Dia mencatat lumpur akibat letusan Gunung Salak sempat menyumbat aliran Sungai Ciliwung. Maka dari itu dia kemudian membersihkan sumbatan itu karena Sungai Ciliwung merupakan sumber air bagi penduduk Batavia.
Van Riebeeck kemudian dipersilakan membangun sebuah tempat peristirahatan untuk memantau aktivitas Gunung Salak. Kompleks bangunan itu yang saat ini kemudian menjadi cikal bakal Istana Batu Tulis.
Tempatnya tidak jauh dari lokasi Prasasti Batu Tulis yang diyakini merupakan peninggalan Kerajaan Pakuan Pajajaran.
Lantas pada 1960-an, Presiden Soekarno membeli tanah di sekitar tempat peristirahatan itu. Dia lantas meminta arsitek R.M. Soedarsono untuk merancang sebuah bangunan untuk rumah tinggal dan tempat peristirahatan.
Sejumlah elemen gaya bangunan Istana Batu Tulis mirip dengan Istana Tampaksiring di Bali karena arsiteknya pun sama.
Menurut cerita masyarakat sekitar, saat itu Soekarno kerap menginap di Istana Batu Tulis dan gemar bercengkerama dengan warga sekitar.
Gejolak politik setelah peristiwa Gerakan 30 September 1965 membuat citra Soekarno meredup. Majelis Permusyawaratan Rakyat Sementara (MPRS) lantas mencabut mandat kepada Soekarno sebagai presiden pada 7 Maret 1967.
Dalam buku otobiografi “Bung Karno: Penyambung Lidah Rakyat” yang ditulis Cindy Adams disebutkan, Soekarno berharap dia dimakamkan di wilayah pegununungan saat wafat.
Meski tidak menyebutkan secara khusus soal Istana Batu Tulis, dalam buku itu Soekarno berharap ingin dimakamkan di tempat yang sederhana.

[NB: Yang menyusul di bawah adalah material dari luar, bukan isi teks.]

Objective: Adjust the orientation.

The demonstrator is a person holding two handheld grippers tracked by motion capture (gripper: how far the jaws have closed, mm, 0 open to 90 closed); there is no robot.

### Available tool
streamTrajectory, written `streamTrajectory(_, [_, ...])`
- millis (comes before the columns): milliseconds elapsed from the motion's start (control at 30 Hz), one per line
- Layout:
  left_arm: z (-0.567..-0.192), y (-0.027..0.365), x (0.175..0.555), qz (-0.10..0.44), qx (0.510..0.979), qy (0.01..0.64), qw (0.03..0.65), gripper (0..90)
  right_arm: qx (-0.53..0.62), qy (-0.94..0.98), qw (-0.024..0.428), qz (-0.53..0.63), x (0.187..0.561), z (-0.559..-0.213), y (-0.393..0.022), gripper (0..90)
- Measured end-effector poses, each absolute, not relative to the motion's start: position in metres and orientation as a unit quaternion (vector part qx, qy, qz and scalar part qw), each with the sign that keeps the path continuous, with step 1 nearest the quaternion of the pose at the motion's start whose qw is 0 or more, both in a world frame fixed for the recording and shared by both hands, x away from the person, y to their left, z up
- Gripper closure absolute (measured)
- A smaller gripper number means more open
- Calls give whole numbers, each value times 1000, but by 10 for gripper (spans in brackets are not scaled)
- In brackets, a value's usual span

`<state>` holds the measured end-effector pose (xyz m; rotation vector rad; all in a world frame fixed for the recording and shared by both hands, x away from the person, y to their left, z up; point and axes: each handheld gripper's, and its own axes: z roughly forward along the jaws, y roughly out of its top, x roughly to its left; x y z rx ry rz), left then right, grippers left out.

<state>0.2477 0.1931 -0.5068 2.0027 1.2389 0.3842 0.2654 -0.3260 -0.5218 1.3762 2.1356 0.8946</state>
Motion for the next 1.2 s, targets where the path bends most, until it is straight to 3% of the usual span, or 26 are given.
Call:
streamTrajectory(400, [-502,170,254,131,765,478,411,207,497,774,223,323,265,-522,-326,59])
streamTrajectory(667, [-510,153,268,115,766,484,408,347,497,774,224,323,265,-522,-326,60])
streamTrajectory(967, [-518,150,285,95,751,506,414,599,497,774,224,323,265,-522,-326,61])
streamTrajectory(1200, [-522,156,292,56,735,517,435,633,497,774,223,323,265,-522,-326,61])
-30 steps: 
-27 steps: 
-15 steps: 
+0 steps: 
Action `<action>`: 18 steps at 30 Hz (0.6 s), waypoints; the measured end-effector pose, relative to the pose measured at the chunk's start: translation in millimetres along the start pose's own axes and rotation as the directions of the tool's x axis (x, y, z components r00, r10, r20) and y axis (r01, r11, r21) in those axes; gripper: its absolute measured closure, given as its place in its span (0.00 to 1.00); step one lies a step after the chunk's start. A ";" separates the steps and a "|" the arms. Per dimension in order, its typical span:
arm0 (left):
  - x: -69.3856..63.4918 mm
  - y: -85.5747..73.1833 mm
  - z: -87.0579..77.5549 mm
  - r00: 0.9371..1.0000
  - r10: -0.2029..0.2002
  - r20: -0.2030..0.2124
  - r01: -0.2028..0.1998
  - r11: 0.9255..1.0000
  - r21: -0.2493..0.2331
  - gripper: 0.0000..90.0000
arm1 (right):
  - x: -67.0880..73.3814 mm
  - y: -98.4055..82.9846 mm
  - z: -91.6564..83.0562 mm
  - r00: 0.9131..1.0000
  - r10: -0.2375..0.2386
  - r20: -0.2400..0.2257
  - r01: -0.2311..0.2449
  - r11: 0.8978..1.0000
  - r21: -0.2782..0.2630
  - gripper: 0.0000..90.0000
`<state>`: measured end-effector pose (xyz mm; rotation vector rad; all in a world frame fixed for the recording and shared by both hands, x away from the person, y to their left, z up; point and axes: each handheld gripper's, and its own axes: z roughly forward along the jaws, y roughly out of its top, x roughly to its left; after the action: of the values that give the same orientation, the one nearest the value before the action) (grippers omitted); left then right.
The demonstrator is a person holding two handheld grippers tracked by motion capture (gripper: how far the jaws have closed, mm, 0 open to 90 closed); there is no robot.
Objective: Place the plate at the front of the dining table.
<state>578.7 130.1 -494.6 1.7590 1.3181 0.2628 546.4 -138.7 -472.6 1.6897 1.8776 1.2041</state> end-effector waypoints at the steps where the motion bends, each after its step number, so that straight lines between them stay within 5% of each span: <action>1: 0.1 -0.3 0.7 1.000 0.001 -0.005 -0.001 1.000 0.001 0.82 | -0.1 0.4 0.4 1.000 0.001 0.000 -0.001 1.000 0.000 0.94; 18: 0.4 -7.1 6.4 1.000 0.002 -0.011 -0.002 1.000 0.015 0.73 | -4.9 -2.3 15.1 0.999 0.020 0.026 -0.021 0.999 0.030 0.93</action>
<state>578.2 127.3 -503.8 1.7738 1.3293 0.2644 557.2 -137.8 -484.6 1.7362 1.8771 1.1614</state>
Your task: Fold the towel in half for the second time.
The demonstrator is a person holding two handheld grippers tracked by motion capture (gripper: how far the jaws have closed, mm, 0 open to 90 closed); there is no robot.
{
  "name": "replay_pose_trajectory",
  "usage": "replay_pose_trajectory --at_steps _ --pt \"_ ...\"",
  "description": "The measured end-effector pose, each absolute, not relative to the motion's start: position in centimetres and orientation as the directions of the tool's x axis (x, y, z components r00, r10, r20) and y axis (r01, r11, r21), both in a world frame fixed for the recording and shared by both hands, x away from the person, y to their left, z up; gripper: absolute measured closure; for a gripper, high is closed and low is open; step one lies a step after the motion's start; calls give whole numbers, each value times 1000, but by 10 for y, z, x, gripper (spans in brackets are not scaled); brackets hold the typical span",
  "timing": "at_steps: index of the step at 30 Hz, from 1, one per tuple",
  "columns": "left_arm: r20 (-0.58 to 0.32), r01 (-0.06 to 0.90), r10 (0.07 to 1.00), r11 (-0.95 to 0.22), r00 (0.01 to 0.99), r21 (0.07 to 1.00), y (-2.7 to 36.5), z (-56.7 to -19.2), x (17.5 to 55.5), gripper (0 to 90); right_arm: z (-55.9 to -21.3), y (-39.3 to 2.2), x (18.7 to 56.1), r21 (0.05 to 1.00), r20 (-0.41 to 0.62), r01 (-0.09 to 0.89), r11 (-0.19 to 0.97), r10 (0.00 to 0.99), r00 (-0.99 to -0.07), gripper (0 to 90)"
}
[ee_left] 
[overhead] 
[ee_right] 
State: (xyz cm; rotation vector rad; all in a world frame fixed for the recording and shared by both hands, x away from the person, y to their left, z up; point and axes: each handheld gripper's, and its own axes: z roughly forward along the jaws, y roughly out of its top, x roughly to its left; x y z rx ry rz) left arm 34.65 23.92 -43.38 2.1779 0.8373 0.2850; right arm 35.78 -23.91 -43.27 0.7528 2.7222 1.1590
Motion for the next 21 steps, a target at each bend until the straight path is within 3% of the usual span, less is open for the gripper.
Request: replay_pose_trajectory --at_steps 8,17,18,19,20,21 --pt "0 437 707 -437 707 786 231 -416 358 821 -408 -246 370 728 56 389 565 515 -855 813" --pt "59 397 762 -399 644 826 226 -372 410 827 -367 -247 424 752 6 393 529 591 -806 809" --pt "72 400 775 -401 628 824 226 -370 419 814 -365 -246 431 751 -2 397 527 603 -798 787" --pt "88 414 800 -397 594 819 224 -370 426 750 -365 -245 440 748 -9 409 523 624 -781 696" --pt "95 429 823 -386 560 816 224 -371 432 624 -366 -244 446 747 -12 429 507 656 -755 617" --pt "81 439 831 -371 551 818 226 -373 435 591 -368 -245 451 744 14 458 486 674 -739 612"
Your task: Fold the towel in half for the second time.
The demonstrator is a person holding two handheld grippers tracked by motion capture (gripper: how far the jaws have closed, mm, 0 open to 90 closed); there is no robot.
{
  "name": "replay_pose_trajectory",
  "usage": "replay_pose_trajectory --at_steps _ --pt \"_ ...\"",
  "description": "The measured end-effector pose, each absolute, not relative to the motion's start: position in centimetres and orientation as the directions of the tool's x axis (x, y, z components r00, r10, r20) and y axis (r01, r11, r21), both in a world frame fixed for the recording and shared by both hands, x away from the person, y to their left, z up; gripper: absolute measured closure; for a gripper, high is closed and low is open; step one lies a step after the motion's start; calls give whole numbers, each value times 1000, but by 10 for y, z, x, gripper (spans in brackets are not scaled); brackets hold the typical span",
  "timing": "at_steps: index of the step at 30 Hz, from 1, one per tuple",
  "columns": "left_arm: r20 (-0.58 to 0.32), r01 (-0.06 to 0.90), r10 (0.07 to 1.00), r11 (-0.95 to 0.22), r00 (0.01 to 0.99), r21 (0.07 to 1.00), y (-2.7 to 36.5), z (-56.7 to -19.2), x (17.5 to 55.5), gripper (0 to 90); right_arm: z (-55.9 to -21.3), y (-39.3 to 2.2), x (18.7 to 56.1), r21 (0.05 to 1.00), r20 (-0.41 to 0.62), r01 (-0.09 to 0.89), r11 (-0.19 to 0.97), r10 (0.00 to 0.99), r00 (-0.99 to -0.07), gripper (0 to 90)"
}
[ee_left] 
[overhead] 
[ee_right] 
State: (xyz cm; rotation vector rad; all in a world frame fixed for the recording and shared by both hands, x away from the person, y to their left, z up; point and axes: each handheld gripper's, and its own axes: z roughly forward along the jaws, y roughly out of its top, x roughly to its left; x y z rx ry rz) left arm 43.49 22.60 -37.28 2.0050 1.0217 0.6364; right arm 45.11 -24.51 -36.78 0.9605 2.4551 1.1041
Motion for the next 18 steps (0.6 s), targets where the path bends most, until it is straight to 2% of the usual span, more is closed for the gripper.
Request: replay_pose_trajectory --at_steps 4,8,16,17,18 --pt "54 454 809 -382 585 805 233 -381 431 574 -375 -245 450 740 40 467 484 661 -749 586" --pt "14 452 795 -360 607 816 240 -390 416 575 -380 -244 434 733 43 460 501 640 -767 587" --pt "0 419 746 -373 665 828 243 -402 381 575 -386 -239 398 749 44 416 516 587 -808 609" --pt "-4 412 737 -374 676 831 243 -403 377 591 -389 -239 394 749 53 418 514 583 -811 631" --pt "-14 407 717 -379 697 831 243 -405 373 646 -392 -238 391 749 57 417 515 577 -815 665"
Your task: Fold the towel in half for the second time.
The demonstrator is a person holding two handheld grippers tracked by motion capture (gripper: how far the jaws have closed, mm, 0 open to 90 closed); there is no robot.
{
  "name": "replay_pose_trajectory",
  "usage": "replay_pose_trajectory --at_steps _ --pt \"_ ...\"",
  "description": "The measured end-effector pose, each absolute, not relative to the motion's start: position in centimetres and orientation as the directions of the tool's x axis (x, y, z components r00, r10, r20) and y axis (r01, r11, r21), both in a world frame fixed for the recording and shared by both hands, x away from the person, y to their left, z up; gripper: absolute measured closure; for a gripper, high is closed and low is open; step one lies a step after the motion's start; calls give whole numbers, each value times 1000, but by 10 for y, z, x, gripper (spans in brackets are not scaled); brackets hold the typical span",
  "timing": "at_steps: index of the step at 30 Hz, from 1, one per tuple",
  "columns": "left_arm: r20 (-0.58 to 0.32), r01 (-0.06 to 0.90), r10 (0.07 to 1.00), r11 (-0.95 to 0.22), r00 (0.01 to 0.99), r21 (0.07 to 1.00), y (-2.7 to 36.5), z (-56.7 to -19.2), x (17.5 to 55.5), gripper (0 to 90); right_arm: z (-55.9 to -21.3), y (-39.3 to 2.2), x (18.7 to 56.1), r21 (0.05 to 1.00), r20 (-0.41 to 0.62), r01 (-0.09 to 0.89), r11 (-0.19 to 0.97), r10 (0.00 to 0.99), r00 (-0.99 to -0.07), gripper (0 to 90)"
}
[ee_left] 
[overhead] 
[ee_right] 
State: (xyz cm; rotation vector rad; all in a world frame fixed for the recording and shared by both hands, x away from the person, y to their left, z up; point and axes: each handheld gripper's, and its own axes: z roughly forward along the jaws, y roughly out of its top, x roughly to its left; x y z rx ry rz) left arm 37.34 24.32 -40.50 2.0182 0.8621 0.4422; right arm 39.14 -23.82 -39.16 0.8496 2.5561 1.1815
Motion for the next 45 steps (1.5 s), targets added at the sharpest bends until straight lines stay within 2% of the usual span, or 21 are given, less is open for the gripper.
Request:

Saya ingin berbaring di antara perbukitan dan ketenangan. Hanya keindahan dari negara yang saya cintai dan kesederhanaan sebagaimana saya hadir. Saya berharap rumah terakhir saya dingin, pegunungan, daerah Priangan yang subur di mana saya bertemu pertama kali dengan petani Marhaen,” kata Soekarno dalam buku itu.
Soekarno wafat pada 21 Juni 1970 di Rumah Sakit Pusat Angkatan Darat (RSPAD) Gatot Soebroto, Jakarta Pusat.
Pemerintah Orde Baru memutuskan untuk memakamkan Soekarno di kota kelahirannya di Blitar, Jawa Timur melalui Keppres RI Nomor 44 Tahun 1970.
Setelah Soekarno meninggal, pengelolaan Istana Batu Tulis diambil alih pemerintah Orde Baru
Baru pada pemerintahan mendiang Presiden Abdurrahman Wahid, pengelolaan Istana Batu Tulis diserahkan kembali kepada ahli waris Soekarno.